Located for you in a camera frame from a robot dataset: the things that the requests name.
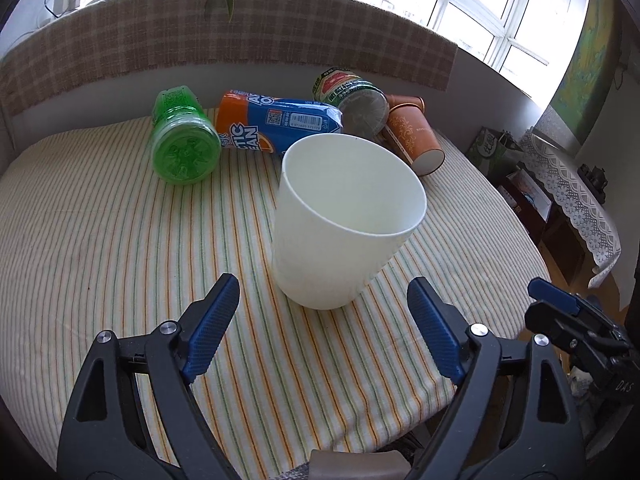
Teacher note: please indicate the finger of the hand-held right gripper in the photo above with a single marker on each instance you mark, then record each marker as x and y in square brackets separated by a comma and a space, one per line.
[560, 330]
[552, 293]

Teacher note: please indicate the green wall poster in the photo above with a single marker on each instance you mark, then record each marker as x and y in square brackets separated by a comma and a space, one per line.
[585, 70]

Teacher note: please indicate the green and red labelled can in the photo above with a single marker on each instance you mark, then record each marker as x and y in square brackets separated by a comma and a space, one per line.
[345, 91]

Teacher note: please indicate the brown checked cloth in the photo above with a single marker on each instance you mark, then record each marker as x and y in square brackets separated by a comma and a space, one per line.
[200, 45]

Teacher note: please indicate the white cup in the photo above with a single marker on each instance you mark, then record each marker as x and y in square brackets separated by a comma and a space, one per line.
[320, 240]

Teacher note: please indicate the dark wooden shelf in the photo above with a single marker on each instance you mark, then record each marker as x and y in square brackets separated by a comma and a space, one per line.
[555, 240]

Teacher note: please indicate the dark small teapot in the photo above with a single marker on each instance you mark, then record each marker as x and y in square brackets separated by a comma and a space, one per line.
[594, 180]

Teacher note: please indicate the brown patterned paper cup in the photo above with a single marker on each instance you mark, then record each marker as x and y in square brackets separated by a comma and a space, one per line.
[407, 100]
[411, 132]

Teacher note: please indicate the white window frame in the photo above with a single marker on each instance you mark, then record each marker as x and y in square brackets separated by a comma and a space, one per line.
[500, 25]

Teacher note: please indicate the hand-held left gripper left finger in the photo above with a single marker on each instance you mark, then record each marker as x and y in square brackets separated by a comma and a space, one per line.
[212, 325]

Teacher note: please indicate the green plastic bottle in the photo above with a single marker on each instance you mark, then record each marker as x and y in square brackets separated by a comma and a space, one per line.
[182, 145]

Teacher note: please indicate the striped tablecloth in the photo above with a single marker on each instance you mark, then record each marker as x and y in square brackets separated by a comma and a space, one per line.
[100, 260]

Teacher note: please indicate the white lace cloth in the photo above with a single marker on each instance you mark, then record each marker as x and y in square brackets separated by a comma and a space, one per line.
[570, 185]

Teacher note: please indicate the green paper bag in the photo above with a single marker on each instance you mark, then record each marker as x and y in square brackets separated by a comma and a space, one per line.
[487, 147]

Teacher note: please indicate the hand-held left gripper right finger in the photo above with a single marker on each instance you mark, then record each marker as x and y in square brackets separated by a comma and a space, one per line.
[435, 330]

+---+

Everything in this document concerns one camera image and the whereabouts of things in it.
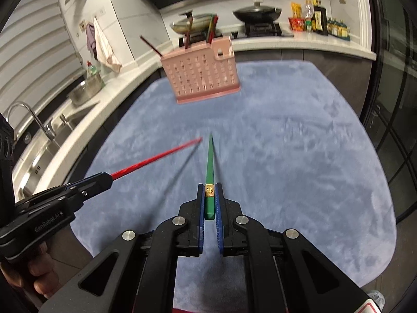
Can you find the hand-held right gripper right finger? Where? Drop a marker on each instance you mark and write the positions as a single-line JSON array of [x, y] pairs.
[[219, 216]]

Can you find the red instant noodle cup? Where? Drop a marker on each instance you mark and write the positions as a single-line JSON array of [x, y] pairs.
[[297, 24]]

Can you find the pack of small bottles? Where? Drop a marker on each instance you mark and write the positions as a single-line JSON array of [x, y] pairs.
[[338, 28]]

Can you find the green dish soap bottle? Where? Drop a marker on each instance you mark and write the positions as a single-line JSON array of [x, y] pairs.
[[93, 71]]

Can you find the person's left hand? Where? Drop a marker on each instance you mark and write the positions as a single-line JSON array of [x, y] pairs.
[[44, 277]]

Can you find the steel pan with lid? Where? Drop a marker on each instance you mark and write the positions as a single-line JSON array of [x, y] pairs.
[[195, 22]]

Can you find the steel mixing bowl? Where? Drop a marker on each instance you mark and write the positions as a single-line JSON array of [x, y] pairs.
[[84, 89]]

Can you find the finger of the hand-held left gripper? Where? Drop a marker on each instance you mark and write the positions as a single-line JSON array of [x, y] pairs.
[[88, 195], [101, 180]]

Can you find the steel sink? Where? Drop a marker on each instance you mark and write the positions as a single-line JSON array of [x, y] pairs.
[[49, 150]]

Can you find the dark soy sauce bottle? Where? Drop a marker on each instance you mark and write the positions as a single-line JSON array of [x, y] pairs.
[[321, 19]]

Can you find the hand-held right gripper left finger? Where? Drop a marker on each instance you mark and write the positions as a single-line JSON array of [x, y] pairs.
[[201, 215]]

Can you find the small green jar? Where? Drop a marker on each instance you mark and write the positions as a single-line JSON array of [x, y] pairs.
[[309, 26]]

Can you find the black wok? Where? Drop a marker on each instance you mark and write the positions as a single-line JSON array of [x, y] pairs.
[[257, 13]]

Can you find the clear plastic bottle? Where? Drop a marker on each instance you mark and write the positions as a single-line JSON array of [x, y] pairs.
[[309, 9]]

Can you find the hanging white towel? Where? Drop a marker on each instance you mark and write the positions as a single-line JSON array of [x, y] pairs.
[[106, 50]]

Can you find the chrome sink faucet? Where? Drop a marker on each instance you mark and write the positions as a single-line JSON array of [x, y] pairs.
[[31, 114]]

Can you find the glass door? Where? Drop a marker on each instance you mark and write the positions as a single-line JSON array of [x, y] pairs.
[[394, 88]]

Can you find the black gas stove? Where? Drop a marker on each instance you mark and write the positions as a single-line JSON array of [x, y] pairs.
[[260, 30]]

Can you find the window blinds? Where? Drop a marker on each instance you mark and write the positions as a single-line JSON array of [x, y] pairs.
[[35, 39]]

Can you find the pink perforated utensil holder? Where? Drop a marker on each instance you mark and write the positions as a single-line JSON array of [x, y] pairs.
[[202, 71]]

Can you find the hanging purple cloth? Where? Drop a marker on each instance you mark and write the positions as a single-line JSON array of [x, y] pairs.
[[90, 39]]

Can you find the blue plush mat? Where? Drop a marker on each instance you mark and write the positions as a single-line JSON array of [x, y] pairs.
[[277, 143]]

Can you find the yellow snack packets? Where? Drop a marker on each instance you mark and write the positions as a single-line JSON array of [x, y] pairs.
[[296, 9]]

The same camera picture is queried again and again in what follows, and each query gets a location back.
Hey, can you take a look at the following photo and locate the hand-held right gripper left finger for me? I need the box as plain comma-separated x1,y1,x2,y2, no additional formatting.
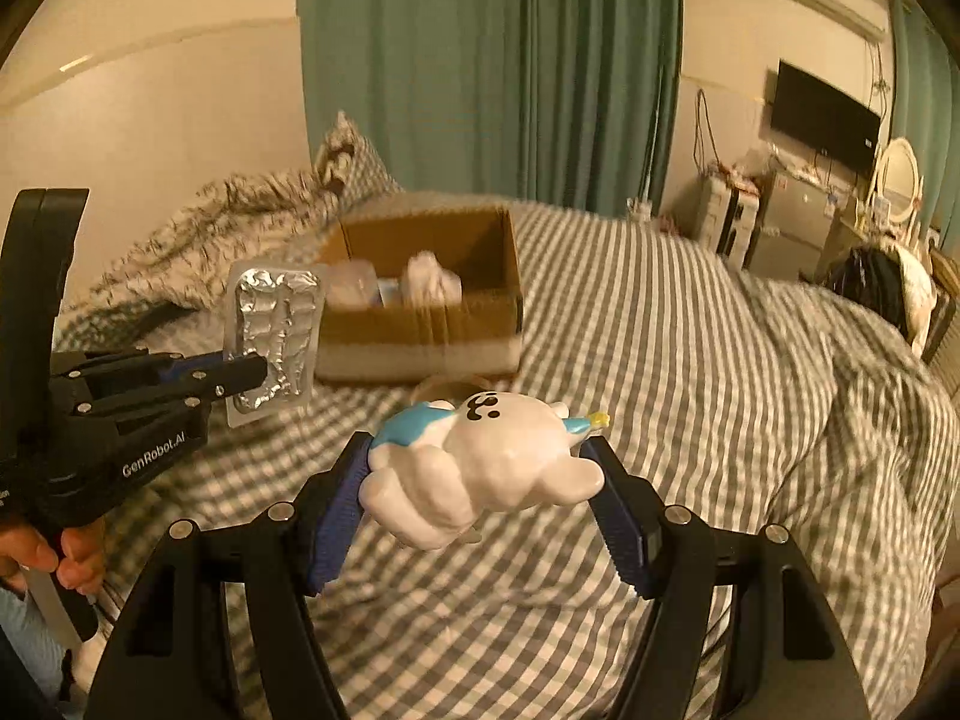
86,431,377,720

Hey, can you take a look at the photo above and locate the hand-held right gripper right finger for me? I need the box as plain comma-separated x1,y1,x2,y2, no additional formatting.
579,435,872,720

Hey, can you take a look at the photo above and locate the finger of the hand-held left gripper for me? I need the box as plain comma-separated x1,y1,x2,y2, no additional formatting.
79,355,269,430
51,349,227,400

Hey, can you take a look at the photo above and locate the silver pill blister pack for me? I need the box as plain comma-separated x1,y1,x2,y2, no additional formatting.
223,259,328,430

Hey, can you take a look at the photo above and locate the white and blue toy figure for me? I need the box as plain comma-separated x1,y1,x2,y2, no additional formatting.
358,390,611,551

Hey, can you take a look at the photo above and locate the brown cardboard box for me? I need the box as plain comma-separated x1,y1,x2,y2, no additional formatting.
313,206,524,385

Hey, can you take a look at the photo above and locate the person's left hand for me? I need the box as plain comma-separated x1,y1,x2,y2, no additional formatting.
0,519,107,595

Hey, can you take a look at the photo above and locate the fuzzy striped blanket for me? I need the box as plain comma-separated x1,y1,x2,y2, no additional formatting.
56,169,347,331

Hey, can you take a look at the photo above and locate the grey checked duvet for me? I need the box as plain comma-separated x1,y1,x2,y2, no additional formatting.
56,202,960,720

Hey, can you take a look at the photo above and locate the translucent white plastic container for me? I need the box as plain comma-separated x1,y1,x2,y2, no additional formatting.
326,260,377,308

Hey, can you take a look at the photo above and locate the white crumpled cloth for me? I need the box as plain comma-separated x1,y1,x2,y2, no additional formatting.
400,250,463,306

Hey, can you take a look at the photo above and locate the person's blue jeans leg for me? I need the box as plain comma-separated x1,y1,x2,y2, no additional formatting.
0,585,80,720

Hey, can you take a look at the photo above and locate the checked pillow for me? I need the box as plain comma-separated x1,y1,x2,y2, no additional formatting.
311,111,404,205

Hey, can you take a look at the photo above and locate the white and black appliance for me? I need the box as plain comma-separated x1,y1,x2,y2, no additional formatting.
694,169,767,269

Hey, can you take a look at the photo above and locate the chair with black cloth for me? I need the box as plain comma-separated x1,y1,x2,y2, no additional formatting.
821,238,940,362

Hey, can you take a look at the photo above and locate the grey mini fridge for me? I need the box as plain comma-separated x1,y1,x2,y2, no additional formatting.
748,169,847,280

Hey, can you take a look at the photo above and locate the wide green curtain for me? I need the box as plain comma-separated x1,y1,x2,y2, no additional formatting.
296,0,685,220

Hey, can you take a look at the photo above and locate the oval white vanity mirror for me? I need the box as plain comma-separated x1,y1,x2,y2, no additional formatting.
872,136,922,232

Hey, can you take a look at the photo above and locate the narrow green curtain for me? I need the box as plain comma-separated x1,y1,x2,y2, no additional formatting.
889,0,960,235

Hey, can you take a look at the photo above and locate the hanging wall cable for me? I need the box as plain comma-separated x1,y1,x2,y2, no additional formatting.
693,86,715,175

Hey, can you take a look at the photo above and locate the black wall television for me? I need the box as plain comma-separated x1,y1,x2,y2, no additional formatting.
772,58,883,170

+---+

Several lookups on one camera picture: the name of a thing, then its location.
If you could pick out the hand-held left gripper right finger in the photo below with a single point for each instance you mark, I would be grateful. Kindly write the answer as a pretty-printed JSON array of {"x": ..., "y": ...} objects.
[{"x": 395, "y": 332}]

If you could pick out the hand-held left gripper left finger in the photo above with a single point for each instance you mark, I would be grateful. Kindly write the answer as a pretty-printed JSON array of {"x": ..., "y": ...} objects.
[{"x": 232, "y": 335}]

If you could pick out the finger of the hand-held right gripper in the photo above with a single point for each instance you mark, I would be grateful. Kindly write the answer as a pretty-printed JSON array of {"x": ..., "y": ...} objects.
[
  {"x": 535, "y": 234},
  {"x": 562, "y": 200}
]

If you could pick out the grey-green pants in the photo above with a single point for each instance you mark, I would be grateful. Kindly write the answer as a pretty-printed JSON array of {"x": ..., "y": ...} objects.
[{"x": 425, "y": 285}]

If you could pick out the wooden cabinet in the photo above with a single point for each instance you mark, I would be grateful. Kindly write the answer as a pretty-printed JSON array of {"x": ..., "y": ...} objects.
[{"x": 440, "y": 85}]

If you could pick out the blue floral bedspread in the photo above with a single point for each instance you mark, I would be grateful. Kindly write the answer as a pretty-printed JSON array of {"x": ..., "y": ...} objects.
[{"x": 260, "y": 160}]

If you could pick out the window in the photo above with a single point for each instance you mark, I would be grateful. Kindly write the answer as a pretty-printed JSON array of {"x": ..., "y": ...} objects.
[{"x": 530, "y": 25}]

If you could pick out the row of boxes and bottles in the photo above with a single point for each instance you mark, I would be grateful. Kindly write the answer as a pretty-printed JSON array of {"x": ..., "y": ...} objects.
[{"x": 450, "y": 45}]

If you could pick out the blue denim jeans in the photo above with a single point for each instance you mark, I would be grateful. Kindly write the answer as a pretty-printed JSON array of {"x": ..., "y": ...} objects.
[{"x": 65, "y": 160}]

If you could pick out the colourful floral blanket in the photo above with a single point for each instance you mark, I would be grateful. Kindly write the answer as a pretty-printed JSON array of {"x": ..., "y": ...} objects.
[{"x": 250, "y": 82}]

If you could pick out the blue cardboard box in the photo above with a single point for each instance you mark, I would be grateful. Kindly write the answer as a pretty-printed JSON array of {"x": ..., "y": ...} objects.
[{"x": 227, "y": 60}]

+---+

▸ **WHAT IS EXPECTED**
Which lines in the material above include the string "camera"? Pull them out.

▸ **SOLUTION TO THIS TASK**
Located for you in a camera frame from a robot dataset: the things that the requests name.
Everything in this document concerns one camera image and the whereabouts of things in it.
The same camera picture is queried again and again in what follows, and each query gets a location back.
Several lookups on one camera picture: the name of a thing, then its location.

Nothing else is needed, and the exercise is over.